A3 Focus Groups of Societal Integration: Migration and Ethnic Minorities
Immigrants and their descendants represent a growing share of the population in Europe. Their social integration into increasingly heterogeneous societies is seen as a major societal challenge. There is much evidence that the integration of immigrants and their descendants is lagging behind, with structural disadvantages, social segmentation and cultural differences being the major restraining forces. However, there are also patterns of success among some ethnic groups in some countries. This variation in group-specific and country-specific outcomes needs explanation; yet, we still lack understanding of the exact mechanisms behind the differentiated processes of intergenerational integration and their complex causal interplay.

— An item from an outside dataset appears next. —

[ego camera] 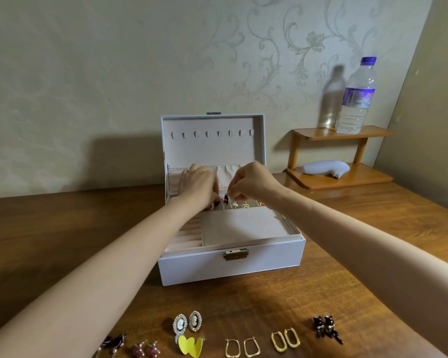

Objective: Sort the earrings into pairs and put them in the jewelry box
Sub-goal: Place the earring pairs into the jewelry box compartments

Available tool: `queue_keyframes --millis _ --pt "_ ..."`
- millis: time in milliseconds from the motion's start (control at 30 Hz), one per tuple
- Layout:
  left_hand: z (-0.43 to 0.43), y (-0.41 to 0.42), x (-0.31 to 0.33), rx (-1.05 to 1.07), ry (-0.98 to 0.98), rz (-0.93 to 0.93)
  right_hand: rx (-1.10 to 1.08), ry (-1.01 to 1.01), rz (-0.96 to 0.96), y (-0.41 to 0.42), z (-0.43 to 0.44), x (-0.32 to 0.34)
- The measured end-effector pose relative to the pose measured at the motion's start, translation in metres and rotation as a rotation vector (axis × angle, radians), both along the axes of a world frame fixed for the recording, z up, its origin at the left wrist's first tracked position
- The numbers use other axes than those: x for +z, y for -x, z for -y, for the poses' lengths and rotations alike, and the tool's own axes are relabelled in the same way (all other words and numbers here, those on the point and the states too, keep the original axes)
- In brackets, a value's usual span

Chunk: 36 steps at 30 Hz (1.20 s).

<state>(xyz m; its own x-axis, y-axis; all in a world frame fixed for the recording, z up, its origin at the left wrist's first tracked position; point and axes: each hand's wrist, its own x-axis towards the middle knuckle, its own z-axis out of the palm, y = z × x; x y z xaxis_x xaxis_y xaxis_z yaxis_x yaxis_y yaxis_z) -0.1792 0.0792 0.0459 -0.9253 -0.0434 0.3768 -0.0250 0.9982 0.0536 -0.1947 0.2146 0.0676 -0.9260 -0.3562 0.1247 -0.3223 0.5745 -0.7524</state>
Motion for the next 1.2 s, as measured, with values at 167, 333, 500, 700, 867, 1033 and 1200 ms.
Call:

These research gaps are due partly to insufficient theoretical understanding, partly to a lack of adequate data. On the theoretical level, projects in Area A3 rely on an elaborated resource-investment approach as a common integrative framework. On the empirical level, longitudinal information at the micro-level is employed to disentangle causal relationships between different subdimensions of integration, e.g. between structural, social, and cultural aspects of integration.
Projects in Research Area A3 study the conditions and mechanisms of minority ethnic groups’ intergenerational integration, focusing on different aspects of integration and on different stages over the life course. Apart from analysing publicly available large-scale quantitative data, many projects in this area collect and analyse their own data.